BACKYARD HOG growers will find the government’s swine repopulation program too burdensome to implement, while commercial farms will require minimal investment to comply with new biosecurity rules, an industry official said.

Ibigay sa maraming mga private commercial farms kasi (the bulk of the repopulation program should go to commercial farms because) they already have the facilities, so all they need to invest on is the retrofitting,” according to Alfred Ng, vice-president of Hog Farmers, Inc., speaking on the sidelines of the 29th National Hog Convention.

Mr. Ng said that the federation issued a position paper last month proposing a focus on commercial farms to accelerate the repopulation effort.

“What we are suggesting is 70% goes to commercial farms while 30% goes to the backyard because they also need to help them,” he said.

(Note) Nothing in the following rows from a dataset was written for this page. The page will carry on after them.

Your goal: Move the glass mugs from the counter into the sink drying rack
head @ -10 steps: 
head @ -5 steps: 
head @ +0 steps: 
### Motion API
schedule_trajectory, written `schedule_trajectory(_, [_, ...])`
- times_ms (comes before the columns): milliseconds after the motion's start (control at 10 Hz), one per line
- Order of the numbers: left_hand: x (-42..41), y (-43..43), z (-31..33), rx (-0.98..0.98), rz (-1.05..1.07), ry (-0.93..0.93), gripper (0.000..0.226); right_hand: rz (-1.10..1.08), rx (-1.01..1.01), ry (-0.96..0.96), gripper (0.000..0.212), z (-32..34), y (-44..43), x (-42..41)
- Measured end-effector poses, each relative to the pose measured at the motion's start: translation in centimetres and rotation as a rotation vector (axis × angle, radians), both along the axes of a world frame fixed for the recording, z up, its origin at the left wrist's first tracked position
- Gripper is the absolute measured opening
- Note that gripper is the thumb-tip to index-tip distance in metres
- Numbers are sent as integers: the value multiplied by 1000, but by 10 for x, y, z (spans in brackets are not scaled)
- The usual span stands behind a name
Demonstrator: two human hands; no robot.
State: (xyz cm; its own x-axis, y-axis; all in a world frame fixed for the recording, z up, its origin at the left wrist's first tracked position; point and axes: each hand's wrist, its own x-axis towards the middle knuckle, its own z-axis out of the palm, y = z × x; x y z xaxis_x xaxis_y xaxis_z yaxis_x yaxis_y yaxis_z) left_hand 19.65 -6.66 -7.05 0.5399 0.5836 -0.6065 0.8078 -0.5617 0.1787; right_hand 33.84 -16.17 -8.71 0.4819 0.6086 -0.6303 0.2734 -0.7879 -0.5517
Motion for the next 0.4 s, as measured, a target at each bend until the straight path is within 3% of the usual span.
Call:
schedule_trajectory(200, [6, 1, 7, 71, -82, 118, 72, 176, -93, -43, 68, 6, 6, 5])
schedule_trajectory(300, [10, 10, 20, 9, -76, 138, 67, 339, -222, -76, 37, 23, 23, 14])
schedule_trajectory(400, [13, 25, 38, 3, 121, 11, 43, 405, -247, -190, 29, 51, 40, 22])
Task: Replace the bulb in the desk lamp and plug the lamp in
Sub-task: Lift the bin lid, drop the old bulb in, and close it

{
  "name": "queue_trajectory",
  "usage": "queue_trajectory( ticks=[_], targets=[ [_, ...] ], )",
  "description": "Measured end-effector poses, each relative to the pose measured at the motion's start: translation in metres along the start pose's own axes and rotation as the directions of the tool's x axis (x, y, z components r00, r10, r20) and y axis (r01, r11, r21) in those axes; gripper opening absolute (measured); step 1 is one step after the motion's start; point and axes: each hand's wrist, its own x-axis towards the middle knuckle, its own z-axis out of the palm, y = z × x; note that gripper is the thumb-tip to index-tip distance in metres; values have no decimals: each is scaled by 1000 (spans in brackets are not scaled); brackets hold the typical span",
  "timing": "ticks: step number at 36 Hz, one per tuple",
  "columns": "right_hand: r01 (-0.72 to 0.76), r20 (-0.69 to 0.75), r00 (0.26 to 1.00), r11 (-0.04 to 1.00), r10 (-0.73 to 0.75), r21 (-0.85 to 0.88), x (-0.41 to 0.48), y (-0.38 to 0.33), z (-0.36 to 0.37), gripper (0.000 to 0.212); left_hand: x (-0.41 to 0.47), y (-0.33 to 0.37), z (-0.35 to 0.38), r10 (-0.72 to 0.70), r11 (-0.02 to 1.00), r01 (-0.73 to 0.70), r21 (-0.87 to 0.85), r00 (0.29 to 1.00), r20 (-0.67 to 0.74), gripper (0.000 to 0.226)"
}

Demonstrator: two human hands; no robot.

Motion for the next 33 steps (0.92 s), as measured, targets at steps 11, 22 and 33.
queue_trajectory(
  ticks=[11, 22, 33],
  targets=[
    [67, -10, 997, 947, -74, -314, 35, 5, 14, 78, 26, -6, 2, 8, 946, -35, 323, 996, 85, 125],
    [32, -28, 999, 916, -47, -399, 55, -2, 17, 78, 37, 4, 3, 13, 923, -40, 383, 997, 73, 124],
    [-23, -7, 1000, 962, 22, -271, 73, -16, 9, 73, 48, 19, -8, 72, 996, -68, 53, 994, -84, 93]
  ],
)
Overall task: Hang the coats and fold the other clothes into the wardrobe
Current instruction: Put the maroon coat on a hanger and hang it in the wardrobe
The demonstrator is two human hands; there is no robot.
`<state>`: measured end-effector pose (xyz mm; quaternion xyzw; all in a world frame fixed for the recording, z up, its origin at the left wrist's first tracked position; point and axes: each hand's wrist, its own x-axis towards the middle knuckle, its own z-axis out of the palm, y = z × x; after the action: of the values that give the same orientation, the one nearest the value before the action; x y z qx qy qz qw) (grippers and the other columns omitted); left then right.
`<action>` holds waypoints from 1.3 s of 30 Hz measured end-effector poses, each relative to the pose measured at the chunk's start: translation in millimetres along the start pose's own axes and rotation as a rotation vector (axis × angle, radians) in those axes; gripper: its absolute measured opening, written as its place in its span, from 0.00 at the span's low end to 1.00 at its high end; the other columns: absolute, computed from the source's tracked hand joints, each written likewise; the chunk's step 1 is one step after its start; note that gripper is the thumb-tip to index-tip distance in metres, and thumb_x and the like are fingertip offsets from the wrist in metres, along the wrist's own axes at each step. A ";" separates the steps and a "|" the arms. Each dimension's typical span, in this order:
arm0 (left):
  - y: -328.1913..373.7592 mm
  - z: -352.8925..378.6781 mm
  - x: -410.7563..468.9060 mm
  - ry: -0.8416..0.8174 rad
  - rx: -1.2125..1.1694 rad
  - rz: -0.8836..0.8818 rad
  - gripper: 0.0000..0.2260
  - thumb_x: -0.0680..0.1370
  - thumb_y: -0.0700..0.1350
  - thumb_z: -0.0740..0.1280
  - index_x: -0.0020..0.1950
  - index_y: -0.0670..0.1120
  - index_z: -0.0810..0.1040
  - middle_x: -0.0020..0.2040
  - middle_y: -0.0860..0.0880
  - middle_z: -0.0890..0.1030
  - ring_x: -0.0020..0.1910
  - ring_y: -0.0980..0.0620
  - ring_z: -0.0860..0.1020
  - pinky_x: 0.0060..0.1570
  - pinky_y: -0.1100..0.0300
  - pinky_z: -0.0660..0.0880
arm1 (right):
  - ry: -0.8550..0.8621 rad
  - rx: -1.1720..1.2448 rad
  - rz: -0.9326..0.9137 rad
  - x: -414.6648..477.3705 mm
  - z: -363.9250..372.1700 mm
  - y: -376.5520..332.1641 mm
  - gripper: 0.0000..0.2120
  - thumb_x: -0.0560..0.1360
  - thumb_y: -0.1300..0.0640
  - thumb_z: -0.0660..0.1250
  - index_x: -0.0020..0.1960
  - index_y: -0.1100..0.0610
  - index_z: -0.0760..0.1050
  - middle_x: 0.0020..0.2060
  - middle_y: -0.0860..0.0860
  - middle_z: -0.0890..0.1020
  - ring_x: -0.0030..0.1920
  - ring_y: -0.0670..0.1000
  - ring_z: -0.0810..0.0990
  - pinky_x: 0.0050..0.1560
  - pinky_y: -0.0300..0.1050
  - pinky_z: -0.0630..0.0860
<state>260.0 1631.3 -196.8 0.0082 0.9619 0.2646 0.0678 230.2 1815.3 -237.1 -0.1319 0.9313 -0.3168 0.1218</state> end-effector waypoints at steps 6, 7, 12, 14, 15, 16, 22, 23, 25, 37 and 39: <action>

The government’s repopulation program is known as the Integrated National Swine Production Initiatives for Recovery and Expansion program, run by the Department of Agriculture. The program will issue grants of P10 million per farm, recently raised from P5.5 million.

Eligible for the grants are qualified farmer cooperatives and associations with a minimum of 2,000 square meters to establish a new biosecure facility.

The grants allocate P6 million for facilities, which must include a perimeter fence, climate-controlled animal house, waste management systems, and other equipment.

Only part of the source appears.